• _Assignment_: Working from the entries below, give again each line from the first through the one containing "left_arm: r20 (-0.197", exactly and with nothing else.

• _Data to process_:
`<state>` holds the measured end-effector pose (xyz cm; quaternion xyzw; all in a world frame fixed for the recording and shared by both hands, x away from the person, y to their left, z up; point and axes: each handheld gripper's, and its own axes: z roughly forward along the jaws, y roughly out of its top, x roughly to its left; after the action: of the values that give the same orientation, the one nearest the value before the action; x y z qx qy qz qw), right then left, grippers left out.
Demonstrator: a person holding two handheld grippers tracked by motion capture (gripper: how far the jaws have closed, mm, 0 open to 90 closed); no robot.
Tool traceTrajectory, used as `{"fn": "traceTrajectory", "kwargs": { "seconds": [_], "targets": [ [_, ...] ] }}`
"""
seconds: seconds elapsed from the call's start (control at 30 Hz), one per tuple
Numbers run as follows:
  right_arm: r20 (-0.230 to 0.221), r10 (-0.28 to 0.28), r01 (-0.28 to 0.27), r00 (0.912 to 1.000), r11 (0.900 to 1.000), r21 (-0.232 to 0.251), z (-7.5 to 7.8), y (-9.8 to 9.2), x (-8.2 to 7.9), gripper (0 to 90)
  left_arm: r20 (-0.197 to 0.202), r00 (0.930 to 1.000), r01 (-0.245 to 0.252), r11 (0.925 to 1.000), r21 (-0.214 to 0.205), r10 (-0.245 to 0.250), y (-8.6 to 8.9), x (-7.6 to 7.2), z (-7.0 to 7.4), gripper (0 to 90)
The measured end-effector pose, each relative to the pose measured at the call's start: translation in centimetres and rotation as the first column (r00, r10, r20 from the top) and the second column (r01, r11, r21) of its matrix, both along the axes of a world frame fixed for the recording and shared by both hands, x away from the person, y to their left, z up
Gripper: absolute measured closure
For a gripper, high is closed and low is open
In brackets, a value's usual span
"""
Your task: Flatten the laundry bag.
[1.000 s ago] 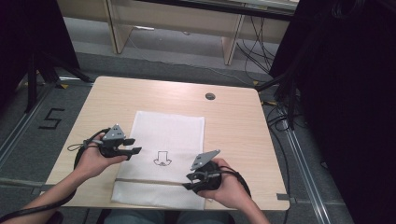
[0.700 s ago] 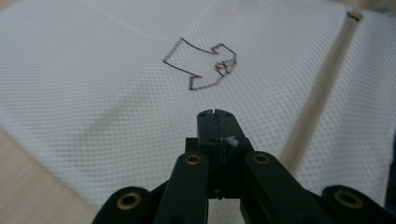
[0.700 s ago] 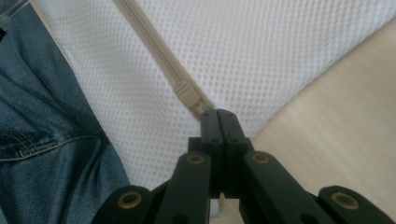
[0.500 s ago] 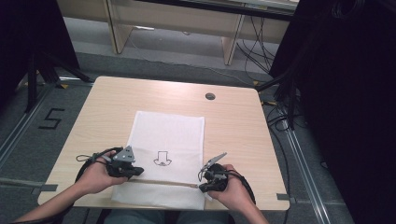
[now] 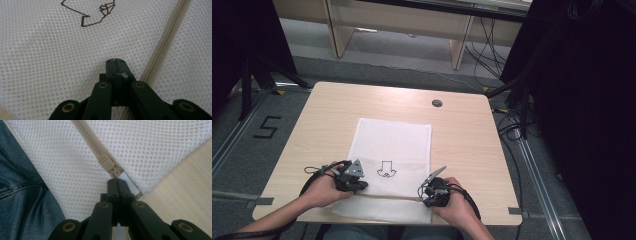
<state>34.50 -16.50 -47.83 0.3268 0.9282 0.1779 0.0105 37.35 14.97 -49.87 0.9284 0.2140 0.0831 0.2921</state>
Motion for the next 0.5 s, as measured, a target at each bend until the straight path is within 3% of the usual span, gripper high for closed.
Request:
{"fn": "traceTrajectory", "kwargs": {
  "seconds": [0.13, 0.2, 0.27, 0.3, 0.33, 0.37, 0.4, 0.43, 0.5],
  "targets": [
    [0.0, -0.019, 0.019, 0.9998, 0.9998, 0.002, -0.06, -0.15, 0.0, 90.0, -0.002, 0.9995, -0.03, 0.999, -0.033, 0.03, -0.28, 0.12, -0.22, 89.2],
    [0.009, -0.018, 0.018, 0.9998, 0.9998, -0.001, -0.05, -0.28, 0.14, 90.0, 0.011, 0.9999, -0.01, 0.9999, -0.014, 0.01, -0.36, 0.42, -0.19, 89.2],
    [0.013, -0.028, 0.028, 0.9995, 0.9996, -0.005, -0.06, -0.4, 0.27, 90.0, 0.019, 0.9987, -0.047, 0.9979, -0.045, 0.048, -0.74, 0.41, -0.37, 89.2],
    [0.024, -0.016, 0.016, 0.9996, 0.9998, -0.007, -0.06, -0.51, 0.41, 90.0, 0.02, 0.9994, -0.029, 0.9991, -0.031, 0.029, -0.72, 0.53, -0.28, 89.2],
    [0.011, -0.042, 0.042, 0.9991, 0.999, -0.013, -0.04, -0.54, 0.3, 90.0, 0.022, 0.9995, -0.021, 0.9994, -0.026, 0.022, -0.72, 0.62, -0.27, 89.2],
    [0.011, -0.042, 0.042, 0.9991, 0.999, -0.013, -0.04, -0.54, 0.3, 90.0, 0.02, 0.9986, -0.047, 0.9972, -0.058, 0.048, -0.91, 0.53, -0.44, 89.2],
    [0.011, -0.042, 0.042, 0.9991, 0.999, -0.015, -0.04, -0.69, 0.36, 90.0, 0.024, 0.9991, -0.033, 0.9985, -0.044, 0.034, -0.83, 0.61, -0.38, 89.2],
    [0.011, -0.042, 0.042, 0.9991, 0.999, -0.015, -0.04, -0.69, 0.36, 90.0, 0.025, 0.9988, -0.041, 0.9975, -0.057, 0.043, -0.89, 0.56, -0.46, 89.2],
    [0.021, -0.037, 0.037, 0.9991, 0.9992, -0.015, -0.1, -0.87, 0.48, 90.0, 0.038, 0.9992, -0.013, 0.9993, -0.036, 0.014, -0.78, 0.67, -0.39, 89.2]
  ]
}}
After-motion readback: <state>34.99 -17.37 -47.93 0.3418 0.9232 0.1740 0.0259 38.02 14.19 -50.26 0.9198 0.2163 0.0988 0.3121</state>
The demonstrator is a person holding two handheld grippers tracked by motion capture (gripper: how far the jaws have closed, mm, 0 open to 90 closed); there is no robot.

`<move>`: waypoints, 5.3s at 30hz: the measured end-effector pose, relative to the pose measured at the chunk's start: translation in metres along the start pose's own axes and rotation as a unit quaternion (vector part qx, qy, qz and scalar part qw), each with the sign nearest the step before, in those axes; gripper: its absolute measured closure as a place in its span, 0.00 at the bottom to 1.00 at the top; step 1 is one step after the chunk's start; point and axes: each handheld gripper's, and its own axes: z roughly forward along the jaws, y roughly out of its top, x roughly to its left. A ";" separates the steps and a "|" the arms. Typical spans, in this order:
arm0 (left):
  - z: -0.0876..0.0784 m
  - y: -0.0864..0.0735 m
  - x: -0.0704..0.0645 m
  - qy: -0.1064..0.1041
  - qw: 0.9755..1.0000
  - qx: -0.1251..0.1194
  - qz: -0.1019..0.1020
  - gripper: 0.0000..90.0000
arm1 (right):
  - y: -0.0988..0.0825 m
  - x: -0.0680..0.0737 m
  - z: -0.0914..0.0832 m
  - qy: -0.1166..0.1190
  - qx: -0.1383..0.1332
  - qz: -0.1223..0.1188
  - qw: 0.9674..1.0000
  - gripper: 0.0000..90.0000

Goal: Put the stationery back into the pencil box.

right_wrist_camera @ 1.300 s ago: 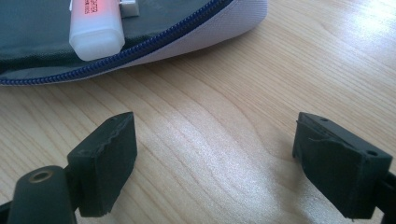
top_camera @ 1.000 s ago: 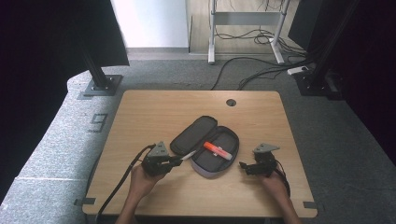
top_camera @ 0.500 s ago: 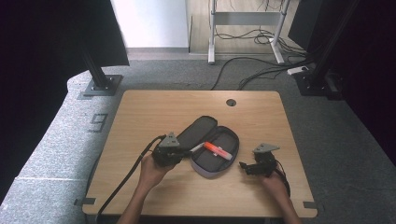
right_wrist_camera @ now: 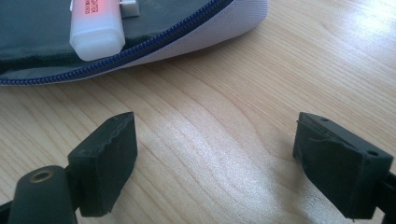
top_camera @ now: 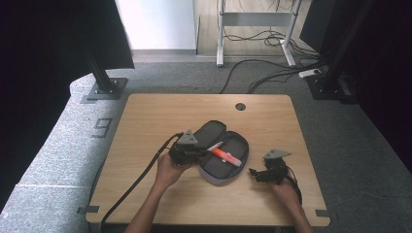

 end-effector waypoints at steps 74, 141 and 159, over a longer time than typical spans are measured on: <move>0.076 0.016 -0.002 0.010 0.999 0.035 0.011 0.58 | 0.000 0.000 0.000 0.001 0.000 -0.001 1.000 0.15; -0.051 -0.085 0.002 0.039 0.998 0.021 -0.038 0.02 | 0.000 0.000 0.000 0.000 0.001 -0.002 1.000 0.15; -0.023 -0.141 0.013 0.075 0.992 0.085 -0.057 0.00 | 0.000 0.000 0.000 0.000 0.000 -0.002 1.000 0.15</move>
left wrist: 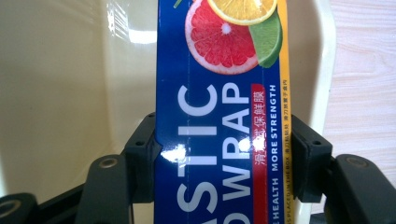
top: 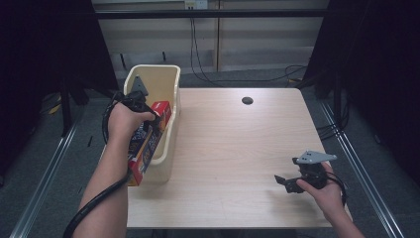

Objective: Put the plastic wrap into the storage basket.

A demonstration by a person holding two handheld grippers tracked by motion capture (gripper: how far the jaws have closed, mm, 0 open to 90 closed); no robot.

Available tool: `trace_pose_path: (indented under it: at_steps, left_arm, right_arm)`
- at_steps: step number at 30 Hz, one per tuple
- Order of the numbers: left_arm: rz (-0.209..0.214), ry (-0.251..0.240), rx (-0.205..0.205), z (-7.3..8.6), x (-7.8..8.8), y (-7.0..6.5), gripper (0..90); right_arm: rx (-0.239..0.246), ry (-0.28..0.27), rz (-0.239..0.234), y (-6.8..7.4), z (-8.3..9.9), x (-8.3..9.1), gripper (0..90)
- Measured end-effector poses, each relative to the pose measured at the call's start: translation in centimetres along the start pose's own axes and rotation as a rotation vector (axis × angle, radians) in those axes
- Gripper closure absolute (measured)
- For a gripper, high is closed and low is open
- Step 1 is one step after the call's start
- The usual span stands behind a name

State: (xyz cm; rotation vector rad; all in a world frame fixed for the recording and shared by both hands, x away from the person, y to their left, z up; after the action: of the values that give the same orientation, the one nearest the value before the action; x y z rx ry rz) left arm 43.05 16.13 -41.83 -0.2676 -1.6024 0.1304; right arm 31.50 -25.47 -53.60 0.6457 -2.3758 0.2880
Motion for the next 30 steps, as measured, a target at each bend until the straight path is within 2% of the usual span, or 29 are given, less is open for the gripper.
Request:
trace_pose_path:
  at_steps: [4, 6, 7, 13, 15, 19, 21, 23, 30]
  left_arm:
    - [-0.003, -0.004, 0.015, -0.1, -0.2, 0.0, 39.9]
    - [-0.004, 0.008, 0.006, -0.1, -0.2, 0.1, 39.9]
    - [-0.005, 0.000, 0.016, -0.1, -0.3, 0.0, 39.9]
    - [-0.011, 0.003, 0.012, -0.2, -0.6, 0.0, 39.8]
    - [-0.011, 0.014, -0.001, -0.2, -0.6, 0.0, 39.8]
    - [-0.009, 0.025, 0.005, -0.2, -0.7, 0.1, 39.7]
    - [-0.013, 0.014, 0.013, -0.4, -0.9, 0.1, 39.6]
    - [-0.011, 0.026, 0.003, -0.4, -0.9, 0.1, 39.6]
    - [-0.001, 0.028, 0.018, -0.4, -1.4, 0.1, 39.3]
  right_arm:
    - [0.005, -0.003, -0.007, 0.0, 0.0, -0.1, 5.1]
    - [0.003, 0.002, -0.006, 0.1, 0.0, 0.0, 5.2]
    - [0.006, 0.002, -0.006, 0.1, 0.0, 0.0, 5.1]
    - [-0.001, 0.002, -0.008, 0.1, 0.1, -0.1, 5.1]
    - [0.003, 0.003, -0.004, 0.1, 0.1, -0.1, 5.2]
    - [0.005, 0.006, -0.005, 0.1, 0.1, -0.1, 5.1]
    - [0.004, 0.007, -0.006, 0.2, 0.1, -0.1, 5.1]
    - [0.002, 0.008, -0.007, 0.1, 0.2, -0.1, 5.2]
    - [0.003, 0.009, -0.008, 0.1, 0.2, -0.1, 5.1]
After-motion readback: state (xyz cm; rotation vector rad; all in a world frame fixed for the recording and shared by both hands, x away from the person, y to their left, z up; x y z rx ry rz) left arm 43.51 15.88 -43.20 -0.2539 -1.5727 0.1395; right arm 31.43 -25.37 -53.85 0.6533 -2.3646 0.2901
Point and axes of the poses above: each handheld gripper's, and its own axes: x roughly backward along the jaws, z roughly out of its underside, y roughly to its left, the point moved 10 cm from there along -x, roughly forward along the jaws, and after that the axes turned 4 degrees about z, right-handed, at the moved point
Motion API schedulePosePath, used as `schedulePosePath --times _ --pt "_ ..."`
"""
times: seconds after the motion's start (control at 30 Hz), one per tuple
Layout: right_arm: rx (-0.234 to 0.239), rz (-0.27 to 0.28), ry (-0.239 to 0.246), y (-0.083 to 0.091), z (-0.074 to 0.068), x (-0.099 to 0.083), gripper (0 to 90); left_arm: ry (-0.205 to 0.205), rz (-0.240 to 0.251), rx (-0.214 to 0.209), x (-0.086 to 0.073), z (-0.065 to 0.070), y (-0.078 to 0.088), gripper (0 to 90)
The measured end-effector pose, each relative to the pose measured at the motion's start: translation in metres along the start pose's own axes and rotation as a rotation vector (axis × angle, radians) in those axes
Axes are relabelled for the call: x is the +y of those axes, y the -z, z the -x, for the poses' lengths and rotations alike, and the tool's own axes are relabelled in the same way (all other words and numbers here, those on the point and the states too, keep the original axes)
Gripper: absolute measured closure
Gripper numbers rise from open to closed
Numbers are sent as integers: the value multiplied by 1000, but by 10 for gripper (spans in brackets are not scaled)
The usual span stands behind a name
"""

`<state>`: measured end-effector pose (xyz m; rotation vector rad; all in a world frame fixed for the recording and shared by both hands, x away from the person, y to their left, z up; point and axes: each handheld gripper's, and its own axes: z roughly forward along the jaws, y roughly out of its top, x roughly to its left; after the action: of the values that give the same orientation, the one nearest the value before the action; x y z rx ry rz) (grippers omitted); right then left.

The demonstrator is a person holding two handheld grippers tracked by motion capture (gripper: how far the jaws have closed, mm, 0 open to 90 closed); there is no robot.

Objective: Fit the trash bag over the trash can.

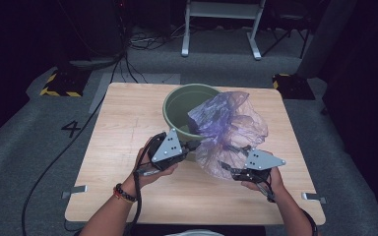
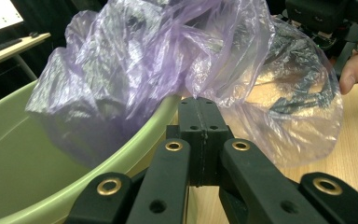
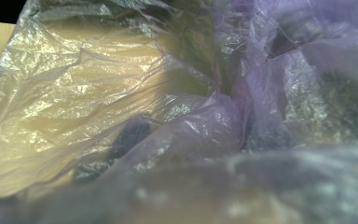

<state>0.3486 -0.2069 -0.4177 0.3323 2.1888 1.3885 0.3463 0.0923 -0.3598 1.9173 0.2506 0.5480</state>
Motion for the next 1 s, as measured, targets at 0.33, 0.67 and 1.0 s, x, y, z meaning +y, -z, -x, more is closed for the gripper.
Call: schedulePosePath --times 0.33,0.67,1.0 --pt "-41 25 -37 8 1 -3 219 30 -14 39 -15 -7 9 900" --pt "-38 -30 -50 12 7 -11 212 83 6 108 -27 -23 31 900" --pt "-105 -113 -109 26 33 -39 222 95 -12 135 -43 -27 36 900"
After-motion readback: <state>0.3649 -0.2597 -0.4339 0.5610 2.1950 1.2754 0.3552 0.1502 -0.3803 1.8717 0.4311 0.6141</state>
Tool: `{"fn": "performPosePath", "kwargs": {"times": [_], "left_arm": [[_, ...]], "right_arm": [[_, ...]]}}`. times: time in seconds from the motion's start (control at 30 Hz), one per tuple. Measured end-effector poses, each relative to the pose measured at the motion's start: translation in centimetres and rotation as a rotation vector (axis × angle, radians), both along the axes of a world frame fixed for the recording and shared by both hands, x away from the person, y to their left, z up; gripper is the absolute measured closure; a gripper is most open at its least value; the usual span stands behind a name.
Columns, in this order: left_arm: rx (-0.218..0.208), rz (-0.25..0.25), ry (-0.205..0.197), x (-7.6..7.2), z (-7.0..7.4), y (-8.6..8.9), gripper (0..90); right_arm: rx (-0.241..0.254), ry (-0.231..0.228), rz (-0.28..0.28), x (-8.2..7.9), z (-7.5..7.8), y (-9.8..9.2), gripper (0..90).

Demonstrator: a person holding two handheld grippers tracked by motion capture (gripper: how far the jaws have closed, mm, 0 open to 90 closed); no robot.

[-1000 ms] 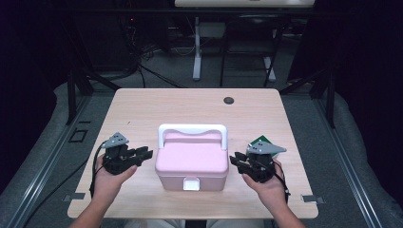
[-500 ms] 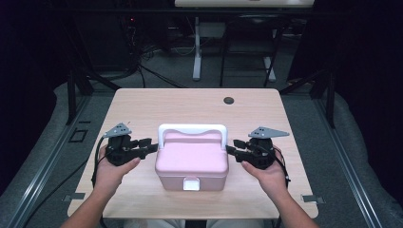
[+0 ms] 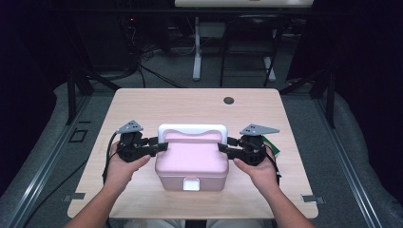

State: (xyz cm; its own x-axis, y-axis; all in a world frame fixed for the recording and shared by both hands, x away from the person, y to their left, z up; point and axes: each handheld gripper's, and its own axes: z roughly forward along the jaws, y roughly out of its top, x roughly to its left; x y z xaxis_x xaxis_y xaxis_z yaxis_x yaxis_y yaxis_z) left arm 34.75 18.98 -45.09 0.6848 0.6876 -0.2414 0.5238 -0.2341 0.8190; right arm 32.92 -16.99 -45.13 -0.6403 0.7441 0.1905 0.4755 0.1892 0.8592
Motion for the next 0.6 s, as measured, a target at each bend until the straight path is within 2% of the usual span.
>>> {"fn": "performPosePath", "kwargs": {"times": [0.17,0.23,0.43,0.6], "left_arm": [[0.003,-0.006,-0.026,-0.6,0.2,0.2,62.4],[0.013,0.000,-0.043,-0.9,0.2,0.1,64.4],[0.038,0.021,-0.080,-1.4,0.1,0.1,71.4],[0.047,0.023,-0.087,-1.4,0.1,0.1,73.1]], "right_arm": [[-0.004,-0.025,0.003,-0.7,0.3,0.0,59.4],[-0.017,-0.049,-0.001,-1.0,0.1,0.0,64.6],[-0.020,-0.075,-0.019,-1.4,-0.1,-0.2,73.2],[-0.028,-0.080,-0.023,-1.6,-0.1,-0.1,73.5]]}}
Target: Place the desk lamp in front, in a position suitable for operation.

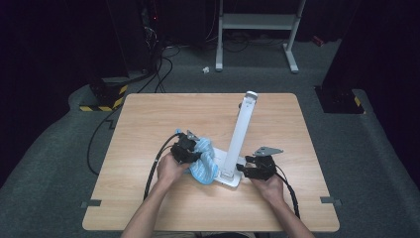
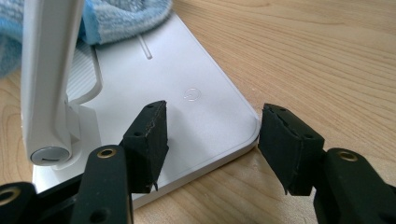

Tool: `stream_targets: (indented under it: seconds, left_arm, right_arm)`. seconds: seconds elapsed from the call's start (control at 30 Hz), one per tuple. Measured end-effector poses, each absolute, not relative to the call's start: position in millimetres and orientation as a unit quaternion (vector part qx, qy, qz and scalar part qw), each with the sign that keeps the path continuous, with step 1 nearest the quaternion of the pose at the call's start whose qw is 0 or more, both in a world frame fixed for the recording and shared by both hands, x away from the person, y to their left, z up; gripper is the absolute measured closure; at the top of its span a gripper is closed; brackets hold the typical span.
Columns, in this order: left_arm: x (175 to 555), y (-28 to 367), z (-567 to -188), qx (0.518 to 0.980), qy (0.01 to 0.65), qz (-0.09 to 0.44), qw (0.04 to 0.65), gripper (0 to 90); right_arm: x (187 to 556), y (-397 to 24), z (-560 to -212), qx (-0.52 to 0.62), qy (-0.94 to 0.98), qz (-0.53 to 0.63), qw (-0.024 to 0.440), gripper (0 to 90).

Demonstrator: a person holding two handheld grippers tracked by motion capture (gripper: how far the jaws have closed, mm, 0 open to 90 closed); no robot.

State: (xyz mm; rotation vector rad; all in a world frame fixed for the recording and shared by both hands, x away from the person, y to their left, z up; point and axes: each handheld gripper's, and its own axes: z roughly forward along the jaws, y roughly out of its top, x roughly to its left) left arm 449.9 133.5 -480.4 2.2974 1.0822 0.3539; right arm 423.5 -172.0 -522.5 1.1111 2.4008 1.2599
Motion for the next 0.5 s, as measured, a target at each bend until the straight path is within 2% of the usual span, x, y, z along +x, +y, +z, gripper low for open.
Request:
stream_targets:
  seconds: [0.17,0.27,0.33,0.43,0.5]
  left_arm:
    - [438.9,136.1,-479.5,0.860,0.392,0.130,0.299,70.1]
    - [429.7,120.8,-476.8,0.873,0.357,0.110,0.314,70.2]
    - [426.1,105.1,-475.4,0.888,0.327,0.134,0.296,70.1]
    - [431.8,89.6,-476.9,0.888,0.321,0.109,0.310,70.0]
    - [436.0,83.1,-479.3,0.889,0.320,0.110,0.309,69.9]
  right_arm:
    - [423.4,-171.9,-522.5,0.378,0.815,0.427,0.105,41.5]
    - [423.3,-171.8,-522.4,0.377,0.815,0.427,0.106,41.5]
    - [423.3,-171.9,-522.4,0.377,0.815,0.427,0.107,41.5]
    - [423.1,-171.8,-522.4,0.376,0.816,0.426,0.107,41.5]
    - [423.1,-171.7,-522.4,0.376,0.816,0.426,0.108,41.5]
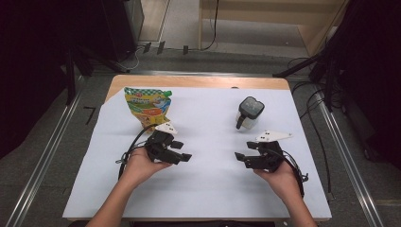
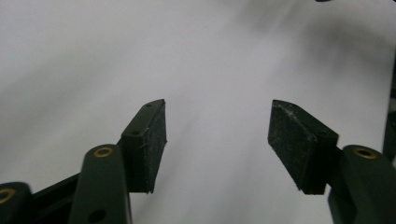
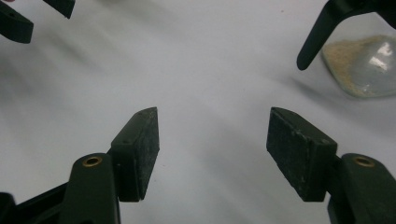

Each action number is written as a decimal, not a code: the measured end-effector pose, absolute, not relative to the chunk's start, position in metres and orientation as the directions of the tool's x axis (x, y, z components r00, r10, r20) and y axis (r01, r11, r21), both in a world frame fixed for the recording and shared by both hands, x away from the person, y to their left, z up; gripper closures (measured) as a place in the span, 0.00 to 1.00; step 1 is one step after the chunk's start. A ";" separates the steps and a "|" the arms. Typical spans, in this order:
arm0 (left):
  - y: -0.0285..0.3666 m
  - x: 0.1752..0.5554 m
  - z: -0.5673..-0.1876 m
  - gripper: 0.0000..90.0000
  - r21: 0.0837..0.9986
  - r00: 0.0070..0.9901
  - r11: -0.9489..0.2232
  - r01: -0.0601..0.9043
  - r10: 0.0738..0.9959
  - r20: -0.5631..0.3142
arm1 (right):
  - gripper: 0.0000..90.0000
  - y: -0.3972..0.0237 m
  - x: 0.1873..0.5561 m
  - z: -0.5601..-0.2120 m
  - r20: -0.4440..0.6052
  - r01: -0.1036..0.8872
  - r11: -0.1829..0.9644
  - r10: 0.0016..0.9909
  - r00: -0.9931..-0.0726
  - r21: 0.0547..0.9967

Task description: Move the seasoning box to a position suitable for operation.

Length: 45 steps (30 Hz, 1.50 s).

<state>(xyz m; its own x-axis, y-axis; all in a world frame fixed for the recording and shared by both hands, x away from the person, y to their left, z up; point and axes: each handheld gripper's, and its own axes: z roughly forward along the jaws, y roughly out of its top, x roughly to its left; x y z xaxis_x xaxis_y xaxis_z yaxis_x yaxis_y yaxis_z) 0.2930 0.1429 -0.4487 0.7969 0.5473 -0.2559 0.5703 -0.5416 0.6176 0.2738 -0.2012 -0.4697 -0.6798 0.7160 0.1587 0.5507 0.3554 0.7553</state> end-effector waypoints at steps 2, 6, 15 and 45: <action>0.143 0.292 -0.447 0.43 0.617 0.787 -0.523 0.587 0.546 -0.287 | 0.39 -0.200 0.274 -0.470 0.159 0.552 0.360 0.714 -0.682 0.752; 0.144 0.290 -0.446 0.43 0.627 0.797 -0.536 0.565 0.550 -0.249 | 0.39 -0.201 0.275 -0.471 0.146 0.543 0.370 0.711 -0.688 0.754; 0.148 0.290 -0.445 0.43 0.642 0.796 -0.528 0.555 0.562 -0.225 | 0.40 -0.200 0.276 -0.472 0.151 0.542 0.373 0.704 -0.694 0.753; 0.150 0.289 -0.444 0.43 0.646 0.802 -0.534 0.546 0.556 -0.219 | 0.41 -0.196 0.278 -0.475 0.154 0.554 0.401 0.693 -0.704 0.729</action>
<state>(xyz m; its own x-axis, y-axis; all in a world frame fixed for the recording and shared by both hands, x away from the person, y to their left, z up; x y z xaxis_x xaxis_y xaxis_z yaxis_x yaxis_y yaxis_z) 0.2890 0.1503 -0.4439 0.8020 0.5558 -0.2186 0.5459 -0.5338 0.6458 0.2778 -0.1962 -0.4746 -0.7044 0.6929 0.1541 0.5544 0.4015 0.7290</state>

• _Solution_:
`<state>` holds the measured end-effector pose (xyz cm; quaternion xyzw; all in a world frame fixed for the recording and shared by both hands, x away from the person, y to their left, z up; point and axes: each handheld gripper's, and its own axes: z roughly forward along the jaws, y roughly out of its top, x roughly to its left; after the action: of the values that give the same orientation, the one nearest the value before the action; x y z qx qy qz qw), right then left, grippers left out.
Demonstrator: a person holding two handheld grippers tracked by motion capture (gripper: how far the jaws have closed, mm, 0 open to 90 closed); no robot.
Tool traceTrajectory, used as `{"fn": "traceTrajectory", "kwargs": { "seconds": [_], "targets": [ [_, ...] ] }}`
"""
seconds: seconds elapsed from the call's start (control at 30 Hz), one per tuple
Numbers run as follows:
  right_arm: r20 (-0.230 to 0.221), r10 (-0.28 to 0.28), r01 (-0.28 to 0.27), r00 (0.912 to 1.000), r11 (0.900 to 1.000), r21 (-0.232 to 0.251), z (-7.5 to 7.8), y (-9.8 to 9.2), x (-8.2 to 7.9), gripper (0 to 90)
  left_arm: r20 (-0.197 to 0.202), r00 (0.930 to 1.000), r01 (-0.245 to 0.252), r11 (0.925 to 1.000), r21 (-0.214 to 0.205), r10 (-0.245 to 0.250), y (-8.6 to 8.9), x (-7.6 to 7.2), z (-7.0 to 7.4), gripper (0 to 90)

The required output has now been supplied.